Ury House is a large ruined mansion in Aberdeenshire, Scotland, built in the Elizabethan style in 1885 by Sir Alexander Baird, 1st Baronet. It is situated on the north-east coast about 1 mi north of Stonehaven in the former county of Kincardineshire.

==Prehistory==
Bronze Age cist graves have been found at the site of the Ury House. Roman legions marched from Raedykes to Normandykes Roman Camp nearby as they used higher ground evading the bogs of Red Moss and low-lying mosses associated with the Burn of Muchalls. That march used the Elsick Mounth, one of the ancient trackways crossing the Mounth of the Grampian Mountains, lying west of Netherley.

==History==
Originally the estate belonged to the Frasers, then the Hays starting in 1413, but eventually became the property of the Earl Marischal.

Colonel David Barclay purchased Urie in a lengthy process in the late 1660s, and his descendants owned it through 1854 when the estate was purchased by the Baird family (source Clan Barclay and newspaper archives Stonehaven). The second laird was his son, Robert Barclay, the Quaker apologist. It descended to Robert Barclay Allardice (MP) (1732-1797) and then to his son Captain Robert Barclay Allardice, known as “the celebrated pedestrian”.

Over the years Ury has been rebuilt three times.

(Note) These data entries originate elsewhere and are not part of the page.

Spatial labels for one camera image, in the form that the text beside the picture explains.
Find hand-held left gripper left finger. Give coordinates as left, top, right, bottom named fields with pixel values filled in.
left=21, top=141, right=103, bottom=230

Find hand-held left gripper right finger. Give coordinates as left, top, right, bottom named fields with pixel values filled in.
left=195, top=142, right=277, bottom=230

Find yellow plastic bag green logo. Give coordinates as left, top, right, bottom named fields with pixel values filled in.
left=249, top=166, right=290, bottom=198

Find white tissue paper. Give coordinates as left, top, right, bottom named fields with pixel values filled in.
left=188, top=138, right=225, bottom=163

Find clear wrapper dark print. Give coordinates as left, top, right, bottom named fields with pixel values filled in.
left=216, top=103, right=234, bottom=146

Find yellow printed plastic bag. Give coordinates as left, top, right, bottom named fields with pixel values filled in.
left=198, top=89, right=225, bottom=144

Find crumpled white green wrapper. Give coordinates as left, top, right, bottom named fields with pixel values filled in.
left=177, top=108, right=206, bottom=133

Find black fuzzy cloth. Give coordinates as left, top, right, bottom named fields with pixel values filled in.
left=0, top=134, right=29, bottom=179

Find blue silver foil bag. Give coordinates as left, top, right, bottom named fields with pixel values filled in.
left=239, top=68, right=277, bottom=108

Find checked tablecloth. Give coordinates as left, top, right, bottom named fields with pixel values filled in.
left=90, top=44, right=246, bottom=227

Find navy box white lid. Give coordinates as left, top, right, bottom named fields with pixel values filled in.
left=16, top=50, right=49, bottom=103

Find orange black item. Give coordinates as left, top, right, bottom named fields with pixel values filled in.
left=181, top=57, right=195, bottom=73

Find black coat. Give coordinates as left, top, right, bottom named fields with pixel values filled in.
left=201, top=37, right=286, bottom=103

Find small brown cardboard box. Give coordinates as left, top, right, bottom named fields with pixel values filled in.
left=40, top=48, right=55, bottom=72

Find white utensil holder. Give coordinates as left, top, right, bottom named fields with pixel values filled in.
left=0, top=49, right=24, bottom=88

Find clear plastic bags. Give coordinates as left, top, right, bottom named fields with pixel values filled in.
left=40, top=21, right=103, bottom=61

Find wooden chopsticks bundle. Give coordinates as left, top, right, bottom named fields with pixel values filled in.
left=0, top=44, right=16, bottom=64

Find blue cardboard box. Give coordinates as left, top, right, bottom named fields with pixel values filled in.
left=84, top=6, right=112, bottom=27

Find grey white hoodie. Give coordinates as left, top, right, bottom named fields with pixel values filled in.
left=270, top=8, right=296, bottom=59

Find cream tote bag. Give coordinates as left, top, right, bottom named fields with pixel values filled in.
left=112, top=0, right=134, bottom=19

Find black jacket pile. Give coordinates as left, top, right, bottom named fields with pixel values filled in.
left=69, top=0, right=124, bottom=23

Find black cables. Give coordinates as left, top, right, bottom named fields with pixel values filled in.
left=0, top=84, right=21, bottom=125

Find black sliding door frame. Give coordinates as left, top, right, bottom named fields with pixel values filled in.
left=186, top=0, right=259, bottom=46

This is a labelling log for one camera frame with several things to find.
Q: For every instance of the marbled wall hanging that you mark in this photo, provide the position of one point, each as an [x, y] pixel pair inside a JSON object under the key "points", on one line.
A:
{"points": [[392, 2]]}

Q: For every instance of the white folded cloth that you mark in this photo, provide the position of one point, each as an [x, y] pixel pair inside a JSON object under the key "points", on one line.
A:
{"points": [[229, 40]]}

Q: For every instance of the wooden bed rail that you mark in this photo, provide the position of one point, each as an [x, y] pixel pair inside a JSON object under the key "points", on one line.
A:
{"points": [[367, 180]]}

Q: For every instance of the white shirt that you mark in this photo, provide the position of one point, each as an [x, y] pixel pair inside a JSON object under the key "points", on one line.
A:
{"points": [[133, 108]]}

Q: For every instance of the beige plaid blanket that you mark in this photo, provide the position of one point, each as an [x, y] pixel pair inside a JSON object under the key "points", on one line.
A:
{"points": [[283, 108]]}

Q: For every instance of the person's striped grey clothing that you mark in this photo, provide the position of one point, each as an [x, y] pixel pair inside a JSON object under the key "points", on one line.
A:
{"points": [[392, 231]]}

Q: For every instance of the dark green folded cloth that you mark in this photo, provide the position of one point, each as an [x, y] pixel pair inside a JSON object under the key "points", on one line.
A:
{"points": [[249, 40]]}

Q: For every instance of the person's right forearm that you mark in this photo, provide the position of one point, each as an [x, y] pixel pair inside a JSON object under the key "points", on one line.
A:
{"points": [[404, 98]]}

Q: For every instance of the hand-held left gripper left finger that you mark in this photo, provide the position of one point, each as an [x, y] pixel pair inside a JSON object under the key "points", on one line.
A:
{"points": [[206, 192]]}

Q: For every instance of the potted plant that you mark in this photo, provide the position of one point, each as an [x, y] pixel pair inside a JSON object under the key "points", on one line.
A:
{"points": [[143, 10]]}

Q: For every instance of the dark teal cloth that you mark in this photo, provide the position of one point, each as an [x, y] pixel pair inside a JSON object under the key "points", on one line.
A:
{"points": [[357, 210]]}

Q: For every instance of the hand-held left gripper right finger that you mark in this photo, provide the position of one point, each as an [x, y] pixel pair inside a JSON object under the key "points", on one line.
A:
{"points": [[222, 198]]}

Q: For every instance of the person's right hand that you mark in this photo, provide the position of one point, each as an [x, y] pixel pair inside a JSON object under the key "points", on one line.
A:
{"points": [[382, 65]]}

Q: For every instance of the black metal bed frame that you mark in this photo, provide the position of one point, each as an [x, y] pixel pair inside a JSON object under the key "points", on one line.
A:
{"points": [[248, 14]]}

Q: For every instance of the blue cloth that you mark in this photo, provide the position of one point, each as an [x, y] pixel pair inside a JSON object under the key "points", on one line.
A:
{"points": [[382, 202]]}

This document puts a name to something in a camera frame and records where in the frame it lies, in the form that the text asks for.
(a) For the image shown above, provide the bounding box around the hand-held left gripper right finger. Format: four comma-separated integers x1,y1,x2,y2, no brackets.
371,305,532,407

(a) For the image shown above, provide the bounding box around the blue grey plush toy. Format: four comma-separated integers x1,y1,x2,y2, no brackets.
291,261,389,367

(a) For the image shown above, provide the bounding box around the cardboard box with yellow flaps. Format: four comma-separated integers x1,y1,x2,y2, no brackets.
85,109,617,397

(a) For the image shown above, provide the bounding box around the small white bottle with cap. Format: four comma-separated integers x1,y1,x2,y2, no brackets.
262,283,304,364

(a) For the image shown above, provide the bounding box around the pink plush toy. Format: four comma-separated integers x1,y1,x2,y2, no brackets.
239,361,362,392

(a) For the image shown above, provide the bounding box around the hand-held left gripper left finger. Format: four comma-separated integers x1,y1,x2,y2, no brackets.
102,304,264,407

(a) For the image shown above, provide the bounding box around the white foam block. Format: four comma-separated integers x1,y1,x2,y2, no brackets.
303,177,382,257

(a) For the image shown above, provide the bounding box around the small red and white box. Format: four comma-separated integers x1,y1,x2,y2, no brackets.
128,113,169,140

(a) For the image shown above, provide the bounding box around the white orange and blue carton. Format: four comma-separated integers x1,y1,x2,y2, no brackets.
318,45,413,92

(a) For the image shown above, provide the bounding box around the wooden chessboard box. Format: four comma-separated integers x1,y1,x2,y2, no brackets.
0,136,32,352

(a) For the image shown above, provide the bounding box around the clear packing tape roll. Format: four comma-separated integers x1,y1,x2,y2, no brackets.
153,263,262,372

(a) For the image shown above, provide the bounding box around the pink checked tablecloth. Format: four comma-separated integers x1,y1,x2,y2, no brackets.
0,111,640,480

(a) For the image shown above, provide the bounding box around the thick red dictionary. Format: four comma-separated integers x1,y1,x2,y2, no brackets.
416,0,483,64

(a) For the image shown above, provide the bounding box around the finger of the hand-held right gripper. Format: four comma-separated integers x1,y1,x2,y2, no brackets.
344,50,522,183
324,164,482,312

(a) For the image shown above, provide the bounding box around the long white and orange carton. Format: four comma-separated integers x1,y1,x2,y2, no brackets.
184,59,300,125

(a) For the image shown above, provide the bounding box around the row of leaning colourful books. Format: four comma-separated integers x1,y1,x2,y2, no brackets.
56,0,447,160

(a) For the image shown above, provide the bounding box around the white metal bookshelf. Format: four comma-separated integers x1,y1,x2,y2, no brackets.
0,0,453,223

In early times the property was known as Urie. In the 17th century, Ury was established as the north-east Scotland headquarters of the Quaker organisation by David Barclay.

==Current status==
Today the house is derelict and the dangerous condition of the structure limits entry. In March 2007, FM Developments lodged an amended planning application for a golf and leisure complex on the estate as the previous housing development was rejected in October 2006. There have been earlier proposals for its restoration, including a 2004 planning application, which was rejected by the local Community Council.

The estate is now owned by The FM Group who have recently lodged a planning application to Aberdeenshire Council for the creation of a world-class 18-hole Jack Nicklaus Signature Championship Golf Course as part of the redevelopment of Ury Estate. In early 2019, plans for a housing development in the grounds (3 houses and 58 three-storey flats) were approved by Aberdeenshire Council along with the conversion of Ury House into a hotel.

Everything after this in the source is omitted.